● **TASK INSTRUCTIONS**: How many lines in the data below include the word "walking"? Respond with the number, nothing more.

● **AVAILABLE DATA**:
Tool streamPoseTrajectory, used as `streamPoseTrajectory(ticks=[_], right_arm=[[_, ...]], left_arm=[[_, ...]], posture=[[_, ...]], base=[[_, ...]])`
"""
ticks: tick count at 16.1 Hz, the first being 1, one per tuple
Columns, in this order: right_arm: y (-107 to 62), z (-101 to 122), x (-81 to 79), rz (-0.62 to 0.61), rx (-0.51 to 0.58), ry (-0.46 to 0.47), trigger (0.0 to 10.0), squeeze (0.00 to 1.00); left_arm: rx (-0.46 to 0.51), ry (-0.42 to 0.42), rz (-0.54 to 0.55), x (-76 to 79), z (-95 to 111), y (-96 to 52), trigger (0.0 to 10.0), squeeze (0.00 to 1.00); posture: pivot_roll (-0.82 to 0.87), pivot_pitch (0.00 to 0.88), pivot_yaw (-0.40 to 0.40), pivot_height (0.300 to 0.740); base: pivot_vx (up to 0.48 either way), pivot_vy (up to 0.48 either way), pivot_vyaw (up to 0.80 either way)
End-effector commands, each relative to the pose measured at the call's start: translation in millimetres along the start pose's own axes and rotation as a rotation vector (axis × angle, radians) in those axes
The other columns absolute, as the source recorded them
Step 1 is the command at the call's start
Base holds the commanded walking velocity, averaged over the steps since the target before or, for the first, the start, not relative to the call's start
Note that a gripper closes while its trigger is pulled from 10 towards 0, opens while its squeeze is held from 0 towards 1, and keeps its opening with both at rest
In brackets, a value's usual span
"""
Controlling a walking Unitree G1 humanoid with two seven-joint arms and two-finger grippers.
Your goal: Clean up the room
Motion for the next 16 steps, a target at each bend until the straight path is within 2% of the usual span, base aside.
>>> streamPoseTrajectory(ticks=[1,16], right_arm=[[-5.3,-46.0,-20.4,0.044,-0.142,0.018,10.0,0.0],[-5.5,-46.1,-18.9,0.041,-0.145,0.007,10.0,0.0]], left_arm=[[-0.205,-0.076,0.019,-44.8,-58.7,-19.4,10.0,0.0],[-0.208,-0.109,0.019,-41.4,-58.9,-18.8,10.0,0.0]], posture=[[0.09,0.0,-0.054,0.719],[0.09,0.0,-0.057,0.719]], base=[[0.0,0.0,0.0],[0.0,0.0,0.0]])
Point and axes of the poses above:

● **FINISHED TASK**: 2